Gelet op het voorgaande zal het Hof op de voet van artikel 267 van het Verdrag betreffende de werking van de Europese Unie een vraag voorleggen aan het Hof van Justitie van de Europese Unie met betrekking tot de uitleg van aanvullende aantekening 1 op hoofdstuk 89 van de GN.

7.Beslissing

7.1.
Het Gerechtshof Amsterdam verzoekt het Hof van Justitie van de Europese Unie uitspraak te doen over de volgende vraag:
“Aanvullende aantekening 1 op Hoofdstuk 89 van de Gecombineerde Nomenclatuur bepaalt dat (onder meer) de GN-onderverdelingen 8901 20 10 en 8901 90 10, luidende ‘zeeschepen’, alleen betrekking hebben op schepen, ontworpen en gebouwd voor de vaart in volle zee.
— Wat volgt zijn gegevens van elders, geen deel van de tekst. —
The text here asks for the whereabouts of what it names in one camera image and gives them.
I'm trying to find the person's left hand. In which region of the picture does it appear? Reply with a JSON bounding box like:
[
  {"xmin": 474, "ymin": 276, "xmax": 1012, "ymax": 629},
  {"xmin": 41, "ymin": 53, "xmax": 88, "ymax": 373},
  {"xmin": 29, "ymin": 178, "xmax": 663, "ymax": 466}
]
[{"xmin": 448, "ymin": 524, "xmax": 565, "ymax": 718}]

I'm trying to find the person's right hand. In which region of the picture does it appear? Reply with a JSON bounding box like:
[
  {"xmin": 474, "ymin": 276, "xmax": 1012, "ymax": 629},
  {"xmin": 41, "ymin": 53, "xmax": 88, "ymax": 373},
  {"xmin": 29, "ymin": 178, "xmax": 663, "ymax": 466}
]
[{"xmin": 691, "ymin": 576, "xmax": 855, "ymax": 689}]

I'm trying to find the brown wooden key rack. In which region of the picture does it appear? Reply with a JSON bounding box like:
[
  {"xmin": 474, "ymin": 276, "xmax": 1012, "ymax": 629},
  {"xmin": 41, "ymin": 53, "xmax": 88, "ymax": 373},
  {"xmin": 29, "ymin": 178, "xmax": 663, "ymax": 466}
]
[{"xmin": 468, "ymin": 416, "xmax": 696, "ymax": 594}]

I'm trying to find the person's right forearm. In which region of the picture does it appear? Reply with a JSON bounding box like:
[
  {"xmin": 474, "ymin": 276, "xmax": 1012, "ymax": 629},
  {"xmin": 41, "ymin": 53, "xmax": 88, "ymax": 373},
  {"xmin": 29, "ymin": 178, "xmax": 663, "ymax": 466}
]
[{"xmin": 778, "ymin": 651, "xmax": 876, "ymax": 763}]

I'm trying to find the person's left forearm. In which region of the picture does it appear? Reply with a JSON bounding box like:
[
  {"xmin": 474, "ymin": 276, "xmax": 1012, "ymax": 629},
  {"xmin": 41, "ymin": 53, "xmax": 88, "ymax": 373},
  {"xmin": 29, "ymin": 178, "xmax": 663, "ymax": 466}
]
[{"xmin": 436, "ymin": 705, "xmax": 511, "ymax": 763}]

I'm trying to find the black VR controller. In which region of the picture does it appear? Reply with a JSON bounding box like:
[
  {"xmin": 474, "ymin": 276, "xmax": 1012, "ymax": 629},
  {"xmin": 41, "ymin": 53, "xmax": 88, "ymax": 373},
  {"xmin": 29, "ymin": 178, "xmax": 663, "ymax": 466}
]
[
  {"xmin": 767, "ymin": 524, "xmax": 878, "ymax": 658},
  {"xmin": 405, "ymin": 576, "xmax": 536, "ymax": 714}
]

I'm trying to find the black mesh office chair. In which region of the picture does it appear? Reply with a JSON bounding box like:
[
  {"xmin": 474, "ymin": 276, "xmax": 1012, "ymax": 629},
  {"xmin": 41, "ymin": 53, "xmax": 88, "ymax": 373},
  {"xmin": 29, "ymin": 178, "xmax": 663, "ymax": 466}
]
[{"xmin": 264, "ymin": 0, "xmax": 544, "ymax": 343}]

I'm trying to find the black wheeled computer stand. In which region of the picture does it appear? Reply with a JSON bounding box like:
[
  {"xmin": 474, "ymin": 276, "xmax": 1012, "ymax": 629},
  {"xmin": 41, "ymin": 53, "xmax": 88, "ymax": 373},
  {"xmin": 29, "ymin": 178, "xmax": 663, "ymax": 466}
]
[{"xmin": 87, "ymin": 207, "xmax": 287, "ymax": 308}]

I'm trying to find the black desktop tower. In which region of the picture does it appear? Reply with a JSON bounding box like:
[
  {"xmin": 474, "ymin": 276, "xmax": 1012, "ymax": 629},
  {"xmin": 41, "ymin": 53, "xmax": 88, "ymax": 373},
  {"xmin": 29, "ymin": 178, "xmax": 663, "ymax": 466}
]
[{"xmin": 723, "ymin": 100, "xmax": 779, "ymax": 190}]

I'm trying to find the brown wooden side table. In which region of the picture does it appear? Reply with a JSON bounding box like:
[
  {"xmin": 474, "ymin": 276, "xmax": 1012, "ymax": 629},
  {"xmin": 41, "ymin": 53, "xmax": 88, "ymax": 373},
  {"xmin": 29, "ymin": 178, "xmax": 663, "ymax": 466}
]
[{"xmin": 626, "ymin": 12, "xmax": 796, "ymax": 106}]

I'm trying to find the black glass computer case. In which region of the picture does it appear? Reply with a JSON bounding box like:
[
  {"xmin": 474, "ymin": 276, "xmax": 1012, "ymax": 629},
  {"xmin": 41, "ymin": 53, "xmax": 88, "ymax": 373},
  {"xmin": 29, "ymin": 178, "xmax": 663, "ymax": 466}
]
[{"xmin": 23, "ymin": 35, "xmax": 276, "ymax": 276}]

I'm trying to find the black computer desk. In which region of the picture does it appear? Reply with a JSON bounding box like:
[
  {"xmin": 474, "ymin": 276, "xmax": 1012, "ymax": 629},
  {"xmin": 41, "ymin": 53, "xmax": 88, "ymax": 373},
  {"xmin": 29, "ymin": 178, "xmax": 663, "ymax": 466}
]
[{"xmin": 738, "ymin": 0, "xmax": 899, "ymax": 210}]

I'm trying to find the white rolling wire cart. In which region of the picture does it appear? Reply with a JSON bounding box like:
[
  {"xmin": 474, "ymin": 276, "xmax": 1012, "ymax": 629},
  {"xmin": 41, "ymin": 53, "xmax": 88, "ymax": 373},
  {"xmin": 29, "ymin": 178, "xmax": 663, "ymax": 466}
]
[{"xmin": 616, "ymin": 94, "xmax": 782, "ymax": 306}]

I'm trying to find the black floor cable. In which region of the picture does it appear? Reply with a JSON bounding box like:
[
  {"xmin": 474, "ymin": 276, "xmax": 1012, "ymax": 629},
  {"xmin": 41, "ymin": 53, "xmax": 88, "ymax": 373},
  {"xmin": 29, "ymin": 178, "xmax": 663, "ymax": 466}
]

Wat dient in dit verband te worden verstaan onder “de vaart in volle zee”?
7.2.
Het Hof houdt iedere verdere beslissing aan en schorst het geding totdat het Hof van Justitie uitspraak zal hebben gedaan over deze vraag.
De uitspraak is gedaan door mrs. C.J. Hummel, voorzitter van de douanekamer,
H.E. Kostense en B.A. van Brummelen, leden van de douanekamer, in tegenwoordigheid van mr. C. Lambeck, als griffier. De beslissing is op 12 februari 2019 in het openbaar uitgesproken.